加えて言えば父親と共謀して、実母を死にやった一人だ。

普通の心臓の持ち主ではなかろう。


この女は、奥ゆかしいふりをして、

どんな欲望を孕んでいるのかは芳久以外知らないのだから。





「あたしが、手に入れたいものを貴方は持っているのね」

「…………はい?」


花瓶の花を入れ替えていた手を止めて、


「貴方に、全て持って行かれた。

英俊さんも、あの子も……貴方は自分自身の欲しい物を持っているというのに」


手で顔を覆って、悲しむふりをする美菜。

それを演技だと見抜きながらも、芳久は知らないふりをする。

仮面を剥がすつもりはなかったけれど、実母の死に知りたいならば仮面は、捨てなければいけないのかも知れない。


「………僕が欲しいものを持っているとでも?」

「何よ、違うの?」

「貴女が思っているものは全て誤解です。僕は何一つ持っていません。
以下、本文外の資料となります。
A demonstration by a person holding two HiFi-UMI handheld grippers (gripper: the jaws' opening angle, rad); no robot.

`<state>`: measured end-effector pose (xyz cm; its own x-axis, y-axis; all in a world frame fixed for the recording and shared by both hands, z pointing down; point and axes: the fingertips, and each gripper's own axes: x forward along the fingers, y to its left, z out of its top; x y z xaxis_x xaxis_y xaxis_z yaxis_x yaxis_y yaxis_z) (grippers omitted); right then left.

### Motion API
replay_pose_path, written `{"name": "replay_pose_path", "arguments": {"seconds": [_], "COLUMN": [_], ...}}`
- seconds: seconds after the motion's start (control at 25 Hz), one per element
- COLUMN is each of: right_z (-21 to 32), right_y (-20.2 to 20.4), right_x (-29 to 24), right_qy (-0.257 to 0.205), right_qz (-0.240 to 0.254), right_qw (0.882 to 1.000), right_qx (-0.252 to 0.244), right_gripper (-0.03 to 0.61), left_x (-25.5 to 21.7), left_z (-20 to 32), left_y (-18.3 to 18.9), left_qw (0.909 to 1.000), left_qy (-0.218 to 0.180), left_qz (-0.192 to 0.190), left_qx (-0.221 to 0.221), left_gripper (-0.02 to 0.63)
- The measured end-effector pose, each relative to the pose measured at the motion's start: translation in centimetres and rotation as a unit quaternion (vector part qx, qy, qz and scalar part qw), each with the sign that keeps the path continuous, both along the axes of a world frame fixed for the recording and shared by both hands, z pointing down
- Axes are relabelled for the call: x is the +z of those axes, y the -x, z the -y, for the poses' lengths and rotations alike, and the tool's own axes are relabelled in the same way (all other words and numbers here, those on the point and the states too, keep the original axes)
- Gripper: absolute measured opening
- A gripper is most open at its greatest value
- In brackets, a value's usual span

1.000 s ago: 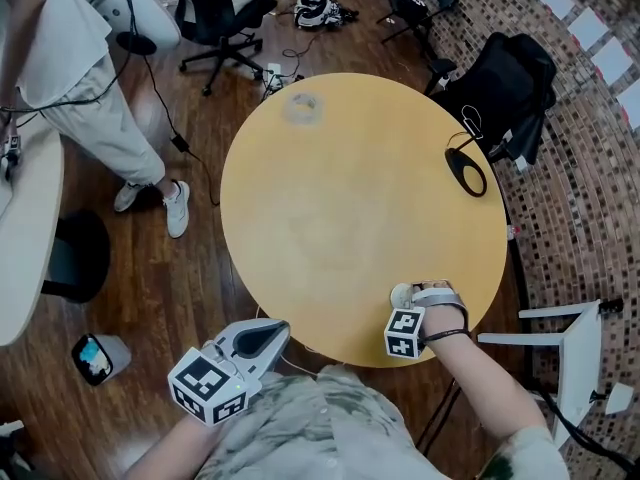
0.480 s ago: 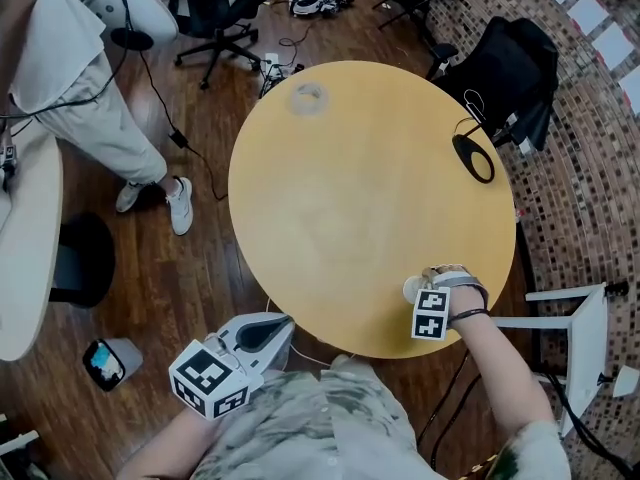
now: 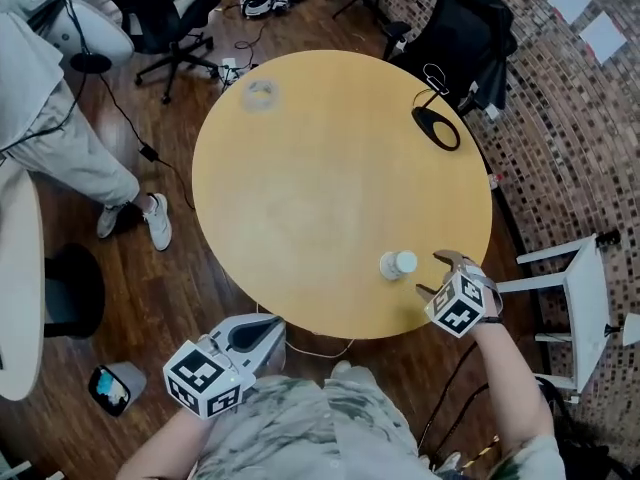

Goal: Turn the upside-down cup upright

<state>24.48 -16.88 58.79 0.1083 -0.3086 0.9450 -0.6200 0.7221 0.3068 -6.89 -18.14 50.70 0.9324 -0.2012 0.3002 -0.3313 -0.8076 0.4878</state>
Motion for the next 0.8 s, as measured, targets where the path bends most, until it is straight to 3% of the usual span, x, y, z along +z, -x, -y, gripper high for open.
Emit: {"name": "replay_pose_path", "arguments": {"seconds": [0.2, 0.36, 0.64, 0.8], "right_z": [-7.3, -15.6, -33.0, -41.7], "right_y": [-0.2, 1.4, 4.4, 3.7], "right_x": [-2.7, -4.6, -6.8, -8.1], "right_qy": [-0.067, -0.117, -0.16, -0.174], "right_qz": [0.093, 0.202, 0.327, 0.359], "right_qw": [0.988, 0.956, 0.908, 0.89], "right_qx": [0.099, 0.175, 0.209, 0.22], "right_gripper": [0.295, 0.287, 0.285, 0.285], "left_x": [-1.5, -3.4, -5.4, -6.4], "left_z": [-4.0, -8.8, -23.5, -32.2], "left_y": [-2.2, -3.9, -7.0, -8.5], "left_qw": [0.999, 0.9981, 0.9979, 0.9967], "left_qy": [-0.026, -0.046, -0.053, -0.054], "left_qz": [0.011, 0.017, 0.033, 0.056], "left_qx": [0.034, 0.036, 0.017, 0.021], "left_gripper": [0.006, 0.006, 0.006, 0.006]}}
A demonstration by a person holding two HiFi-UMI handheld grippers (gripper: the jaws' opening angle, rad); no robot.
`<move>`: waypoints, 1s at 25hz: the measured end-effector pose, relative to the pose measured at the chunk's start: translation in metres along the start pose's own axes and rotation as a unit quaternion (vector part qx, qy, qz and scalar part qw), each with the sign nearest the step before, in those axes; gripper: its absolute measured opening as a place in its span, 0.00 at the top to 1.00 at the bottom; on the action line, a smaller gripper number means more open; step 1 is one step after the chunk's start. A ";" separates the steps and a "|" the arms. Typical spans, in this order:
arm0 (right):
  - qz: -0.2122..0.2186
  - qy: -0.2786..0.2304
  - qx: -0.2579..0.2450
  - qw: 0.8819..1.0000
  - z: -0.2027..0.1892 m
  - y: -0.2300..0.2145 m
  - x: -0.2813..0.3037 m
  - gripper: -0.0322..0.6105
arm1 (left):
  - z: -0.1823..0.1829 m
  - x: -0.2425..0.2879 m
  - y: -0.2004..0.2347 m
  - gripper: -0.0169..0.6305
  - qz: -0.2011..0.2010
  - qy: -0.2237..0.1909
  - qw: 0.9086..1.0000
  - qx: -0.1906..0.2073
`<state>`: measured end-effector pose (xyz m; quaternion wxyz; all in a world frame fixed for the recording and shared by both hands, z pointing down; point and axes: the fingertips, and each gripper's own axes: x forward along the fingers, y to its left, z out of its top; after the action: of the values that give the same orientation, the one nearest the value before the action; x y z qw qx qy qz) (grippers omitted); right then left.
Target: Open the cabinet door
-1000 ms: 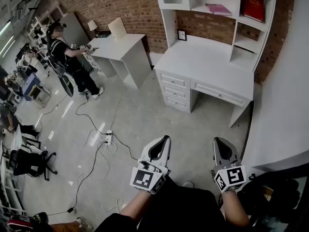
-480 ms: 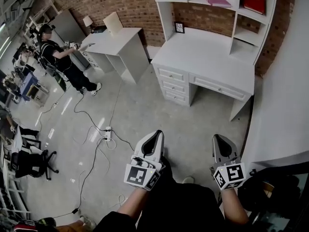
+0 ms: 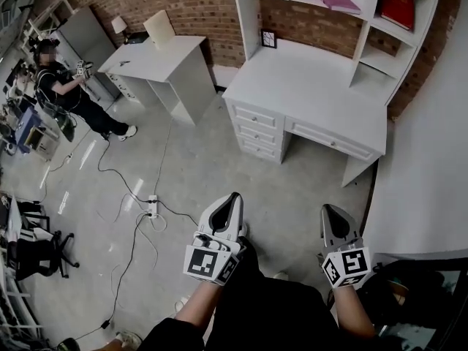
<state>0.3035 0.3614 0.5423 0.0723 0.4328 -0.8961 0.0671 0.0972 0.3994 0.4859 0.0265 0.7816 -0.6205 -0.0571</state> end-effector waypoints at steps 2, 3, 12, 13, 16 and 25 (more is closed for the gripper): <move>-0.002 0.004 -0.004 1.000 0.005 0.001 0.027 0.95 | -0.001 0.016 0.022 0.94 -0.001 0.000 1.000 -0.005; -0.002 0.006 -0.006 1.000 0.008 0.002 0.041 0.95 | -0.001 0.024 0.033 0.94 -0.002 0.000 1.000 -0.008; -0.032 0.030 -0.008 0.999 0.042 0.009 0.169 0.95 | 0.007 0.104 0.144 0.94 -0.027 0.014 0.999 -0.039; -0.036 0.030 -0.008 0.999 0.047 0.010 0.184 0.95 | 0.011 0.113 0.156 0.94 -0.032 0.013 0.999 -0.040; -0.051 0.028 -0.008 0.998 0.061 0.015 0.226 0.95 | 0.019 0.135 0.189 0.94 -0.047 0.012 0.998 -0.043; -0.090 0.016 -0.018 0.996 0.088 0.035 0.317 0.95 | 0.034 0.182 0.266 0.94 -0.089 0.005 0.995 -0.047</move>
<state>0.0749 0.1244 0.5138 0.0998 0.5090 -0.8534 0.0515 -0.1237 0.1627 0.4714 0.0609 0.8320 -0.5449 -0.0847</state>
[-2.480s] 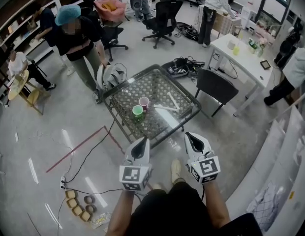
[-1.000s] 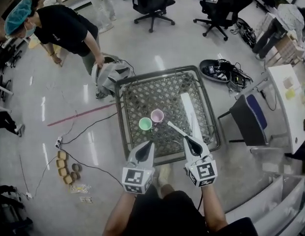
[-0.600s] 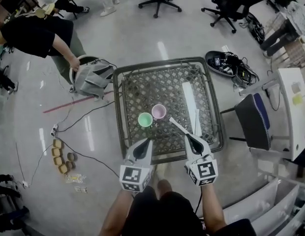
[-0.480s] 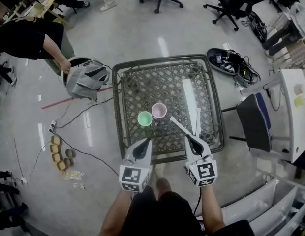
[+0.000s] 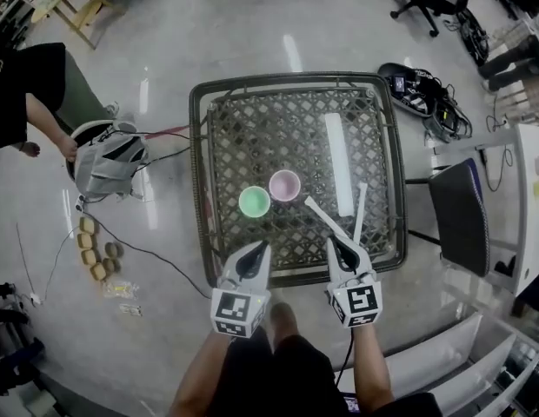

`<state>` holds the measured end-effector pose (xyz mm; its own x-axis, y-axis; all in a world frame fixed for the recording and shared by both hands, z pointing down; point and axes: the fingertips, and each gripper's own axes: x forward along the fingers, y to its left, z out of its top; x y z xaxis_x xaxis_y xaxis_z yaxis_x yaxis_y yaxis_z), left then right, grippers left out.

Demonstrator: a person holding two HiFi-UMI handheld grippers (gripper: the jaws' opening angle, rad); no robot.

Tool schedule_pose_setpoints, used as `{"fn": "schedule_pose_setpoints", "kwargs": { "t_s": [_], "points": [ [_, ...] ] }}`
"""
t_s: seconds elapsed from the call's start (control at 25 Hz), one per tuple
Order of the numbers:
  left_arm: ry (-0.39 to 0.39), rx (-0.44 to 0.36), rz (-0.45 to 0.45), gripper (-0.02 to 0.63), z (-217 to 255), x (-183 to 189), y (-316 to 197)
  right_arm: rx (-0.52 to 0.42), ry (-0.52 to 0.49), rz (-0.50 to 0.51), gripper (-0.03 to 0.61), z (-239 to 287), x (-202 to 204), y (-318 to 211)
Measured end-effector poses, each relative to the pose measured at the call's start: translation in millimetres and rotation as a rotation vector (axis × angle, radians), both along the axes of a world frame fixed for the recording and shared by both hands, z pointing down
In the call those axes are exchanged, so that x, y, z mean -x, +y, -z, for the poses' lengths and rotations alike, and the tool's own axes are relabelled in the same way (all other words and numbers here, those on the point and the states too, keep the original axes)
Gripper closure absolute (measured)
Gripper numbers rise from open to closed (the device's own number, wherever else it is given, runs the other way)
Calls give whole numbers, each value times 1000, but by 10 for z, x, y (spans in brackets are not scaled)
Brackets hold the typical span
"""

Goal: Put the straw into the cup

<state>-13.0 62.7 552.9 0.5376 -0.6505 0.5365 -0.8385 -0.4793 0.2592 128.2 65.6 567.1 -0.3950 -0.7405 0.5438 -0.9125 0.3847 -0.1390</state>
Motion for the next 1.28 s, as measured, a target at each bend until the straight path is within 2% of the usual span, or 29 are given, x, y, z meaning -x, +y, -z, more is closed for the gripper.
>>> {"fn": "schedule_pose_setpoints", "kwargs": {
  "t_s": [0.28,0.64,0.88,1.0,1.28],
  "points": [
    [-1,36,6,607,-268,-22,0,35,7,22,575,-277,-24,-80],
    [-13,67,20,607,-342,-2,-62,78,63,46,574,-494,-61,-271],
    [-17,80,30,607,-333,10,-81,141,113,91,552,-755,-65,-403],
    [-22,85,36,607,-359,34,-80,171,132,118,518,-901,-38,-458],
    [-26,101,40,607,-414,65,-77,254,221,230,466,-1231,91,-481]
  ]
}}
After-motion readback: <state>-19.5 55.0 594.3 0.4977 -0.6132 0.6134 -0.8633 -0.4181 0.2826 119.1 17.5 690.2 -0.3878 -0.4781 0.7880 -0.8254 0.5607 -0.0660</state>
マイナスに言えば、失ったものばかりで………」


無機質なロボットと思い込んでいたが、

青年の言葉は冷たい熱の中で一つ一つ説得力がある。


視線を落とし

花に触れている青年の端正に整った横顔は、

誰かを慈しむ様な、遥か彼方にいる皇子の様に今にも儚く消えてしまう様に感じた。

それと同時に、“あの女”の横顔を思い出して、デジャウに襲われた。

芳久は何処と無く優子に似ている。


『……………私が消えて、

貴女が思い通りの道を辿れると良いわね』


あの時の記憶が脳裏に(ほとばし)る。

“あの女”さえ居なければ、消してしまえば、

自分自身が望むものが手に入ると思い込んでいたあの日。



「“あの人”を追い出せば、全てが入ると思ったのに………」



「…………………え?」



芳久は、呆然とした。

“あの人を追い出せば”。洞察力が鋭い芳久の事だ。

“あの人”は、きっと実母を指しているに違いない。


やっぱり怪しんだ通りか。

あの日、ボイスレコーダーの聞いた音声と同じ、

やはり、この後妻は何かしら実母の死に絡んでいるのか。



はっとして美菜は、口を手で覆う。

しかしもう遅い。


「分かっていますよ。貴女が母さんの死に絡んでいる事は」


冷静ながらも、ドスの籠った声音。

見た事のない何処か虚ろで据わった目付きに冷たい面持ち。

芳久の悟りを開いた冷たい声音に、みるみる顔面蒼白になっていく美菜。


「…………でも、今は無しとしましょう。

でも、見てて下さい。いつか貴女は安易に息をする事が出来なくなる」

「何を言っているの………?」

「それは、僕の母にした行いを知っている貴方なら、解るでしょう?」


背筋を凍らせる程のその優しい穏やかな微笑みが怖い。

おぞましい、とすら感じた。



高城芳久である事は変わらないのに、

あの家にいた青年と、目の前にいる青年は何処か違って見えた。

その無機質な微笑みに含まれた得体の知れない何か。

それは、ジャックナイフの様だった。





そもそも自ら失敗の結末を辿った芳久は

部外者である、この欲深き女にもう用はない。

芳久は見抜きつつあった。実母を貶めた主犯は誰なのか。


しかし色目を使い偶然を装った出会いの末に、

プランシャホテル理事長夫人の座を手に入れた。

理事長夫人となりいい気になって自分自身の欲望を

全て手に入れようと調子に乗ったままで居させるか。



短絡的で易々と誰かの罠に嵌まる英俊と、芳久は違う。

では、と去っていく後ろ姿を見詰めながら狂気を感じた。

だが、青年はぴたりと足を止めて軽く此方側へ振り向く。


「ああ、一つ言い忘れていました」

「何よ………」



「残念でしたね。自分自身の思い通りにならなくて」


その灰色の瞳は、闇色を映している。